"""

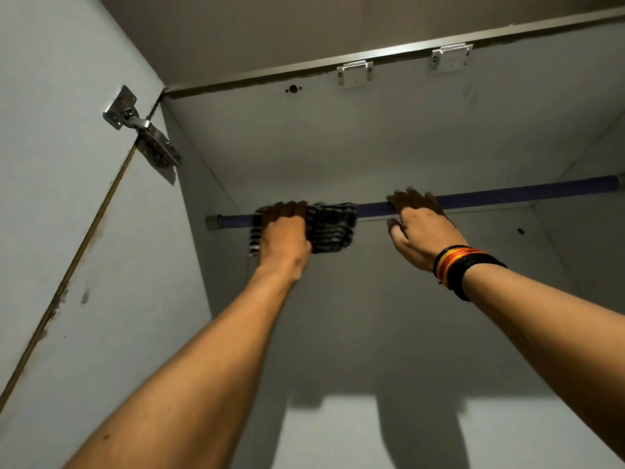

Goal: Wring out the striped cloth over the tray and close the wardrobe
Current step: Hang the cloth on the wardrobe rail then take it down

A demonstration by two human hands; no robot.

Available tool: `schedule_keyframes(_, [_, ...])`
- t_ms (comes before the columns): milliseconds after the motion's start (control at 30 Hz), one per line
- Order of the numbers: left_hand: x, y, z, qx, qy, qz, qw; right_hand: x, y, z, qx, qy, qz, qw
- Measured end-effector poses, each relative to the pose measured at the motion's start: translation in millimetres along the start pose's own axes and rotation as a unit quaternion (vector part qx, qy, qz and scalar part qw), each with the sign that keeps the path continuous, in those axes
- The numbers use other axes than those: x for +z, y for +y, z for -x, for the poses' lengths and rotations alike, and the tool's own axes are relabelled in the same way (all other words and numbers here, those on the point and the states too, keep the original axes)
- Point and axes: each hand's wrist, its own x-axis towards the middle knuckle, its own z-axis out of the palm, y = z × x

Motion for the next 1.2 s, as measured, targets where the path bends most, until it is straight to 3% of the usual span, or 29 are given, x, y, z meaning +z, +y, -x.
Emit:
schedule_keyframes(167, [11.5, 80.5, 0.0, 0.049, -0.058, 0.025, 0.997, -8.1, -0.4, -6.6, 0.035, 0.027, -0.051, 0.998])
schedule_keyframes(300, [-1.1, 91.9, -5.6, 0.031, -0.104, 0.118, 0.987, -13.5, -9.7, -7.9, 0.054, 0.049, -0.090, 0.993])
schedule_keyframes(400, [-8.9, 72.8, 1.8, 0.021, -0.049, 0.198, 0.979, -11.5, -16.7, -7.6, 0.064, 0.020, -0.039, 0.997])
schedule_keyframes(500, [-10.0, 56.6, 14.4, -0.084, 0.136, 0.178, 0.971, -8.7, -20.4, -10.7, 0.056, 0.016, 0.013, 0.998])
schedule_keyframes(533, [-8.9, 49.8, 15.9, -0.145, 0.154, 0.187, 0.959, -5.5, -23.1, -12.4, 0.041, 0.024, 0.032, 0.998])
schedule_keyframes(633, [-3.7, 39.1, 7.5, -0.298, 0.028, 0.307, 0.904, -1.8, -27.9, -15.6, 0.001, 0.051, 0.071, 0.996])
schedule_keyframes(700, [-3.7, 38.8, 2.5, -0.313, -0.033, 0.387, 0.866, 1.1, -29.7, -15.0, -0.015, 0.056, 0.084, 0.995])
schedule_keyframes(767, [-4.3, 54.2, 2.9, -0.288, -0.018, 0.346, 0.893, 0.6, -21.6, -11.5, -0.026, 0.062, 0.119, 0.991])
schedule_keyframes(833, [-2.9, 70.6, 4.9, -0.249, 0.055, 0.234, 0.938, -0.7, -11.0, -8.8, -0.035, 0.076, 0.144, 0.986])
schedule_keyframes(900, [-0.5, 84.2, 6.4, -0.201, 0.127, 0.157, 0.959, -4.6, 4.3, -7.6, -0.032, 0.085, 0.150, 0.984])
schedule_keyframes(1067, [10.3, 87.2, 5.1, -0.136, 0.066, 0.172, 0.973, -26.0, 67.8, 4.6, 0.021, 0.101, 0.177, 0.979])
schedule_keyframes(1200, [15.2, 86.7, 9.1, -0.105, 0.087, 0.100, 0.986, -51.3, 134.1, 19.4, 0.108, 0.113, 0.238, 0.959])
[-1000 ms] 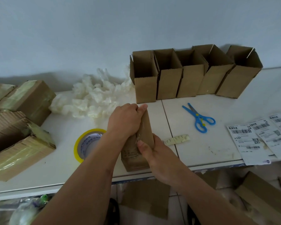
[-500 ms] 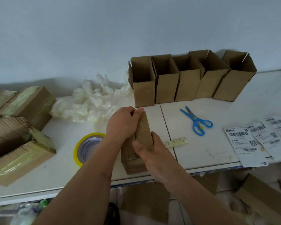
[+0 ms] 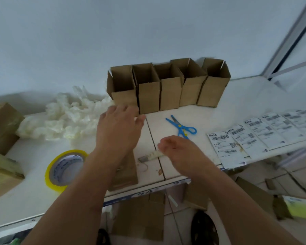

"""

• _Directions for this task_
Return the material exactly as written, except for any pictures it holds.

• _Finished task_
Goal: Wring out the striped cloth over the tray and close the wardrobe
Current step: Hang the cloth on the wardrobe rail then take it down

A demonstration by two human hands; no robot.

Available tool: `schedule_keyframes(_, [_, ...])`
- t_ms (comes before the columns): milliseconds after the motion's start (control at 30 Hz), one per line
- Order of the numbers: left_hand: x, y, z, qx, qy, qz, qw; right_hand: x, y, z, qx, qy, qz, qw
- Measured end-effector poses, each relative to the pose measured at the motion's start: translation in millimetres along the start pose's own axes and rotation as a unit quaternion (vector part qx, qy, qz and scalar part qw), each with the sign that keeps the path continuous, in those axes
- The numbers use other axes than those: x for +z, y for +y, z for -x, for the poses' lengths and rotations alike, and the tool's own axes are relabelled in the same way (all other words and numbers here, those on the point and the states too, keep the original axes)
- Point and axes: each hand's wrist, its own x-axis towards the middle knuckle, its own z-axis out of the palm, y = z × x

Motion for the next 1.2 s, as measured, targets where the path bends most, until it is straight to 3% of the usual span, or 29 are given, x, y, z meaning +z, +y, -x.
Emit:
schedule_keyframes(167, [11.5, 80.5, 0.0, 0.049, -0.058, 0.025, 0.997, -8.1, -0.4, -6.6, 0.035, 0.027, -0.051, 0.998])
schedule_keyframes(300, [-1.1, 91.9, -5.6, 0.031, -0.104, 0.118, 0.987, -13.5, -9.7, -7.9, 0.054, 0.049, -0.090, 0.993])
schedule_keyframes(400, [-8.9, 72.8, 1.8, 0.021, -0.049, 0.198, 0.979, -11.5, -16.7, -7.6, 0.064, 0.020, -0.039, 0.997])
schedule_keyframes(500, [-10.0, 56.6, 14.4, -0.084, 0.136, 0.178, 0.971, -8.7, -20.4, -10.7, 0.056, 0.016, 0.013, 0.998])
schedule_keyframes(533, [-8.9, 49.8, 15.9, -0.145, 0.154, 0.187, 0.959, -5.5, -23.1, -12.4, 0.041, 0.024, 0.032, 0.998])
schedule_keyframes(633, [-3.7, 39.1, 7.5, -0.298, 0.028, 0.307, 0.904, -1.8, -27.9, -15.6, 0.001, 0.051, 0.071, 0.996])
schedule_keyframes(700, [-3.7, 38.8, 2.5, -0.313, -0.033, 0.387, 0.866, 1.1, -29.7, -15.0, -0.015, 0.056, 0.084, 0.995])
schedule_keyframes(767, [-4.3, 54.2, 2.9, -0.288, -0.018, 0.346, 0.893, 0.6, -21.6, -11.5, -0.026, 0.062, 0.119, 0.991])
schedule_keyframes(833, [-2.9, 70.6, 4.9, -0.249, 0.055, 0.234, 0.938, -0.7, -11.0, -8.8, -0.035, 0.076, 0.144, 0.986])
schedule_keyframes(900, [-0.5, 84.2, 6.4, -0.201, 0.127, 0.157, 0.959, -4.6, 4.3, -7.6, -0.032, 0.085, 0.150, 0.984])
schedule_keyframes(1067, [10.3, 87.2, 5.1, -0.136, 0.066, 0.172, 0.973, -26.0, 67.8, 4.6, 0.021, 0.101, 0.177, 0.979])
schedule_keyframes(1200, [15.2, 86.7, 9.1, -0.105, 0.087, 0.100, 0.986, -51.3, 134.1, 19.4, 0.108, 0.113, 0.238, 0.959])
[-1000 ms] 
[-500 ms] 
[+0 ms] 

Work on the answer has been completed.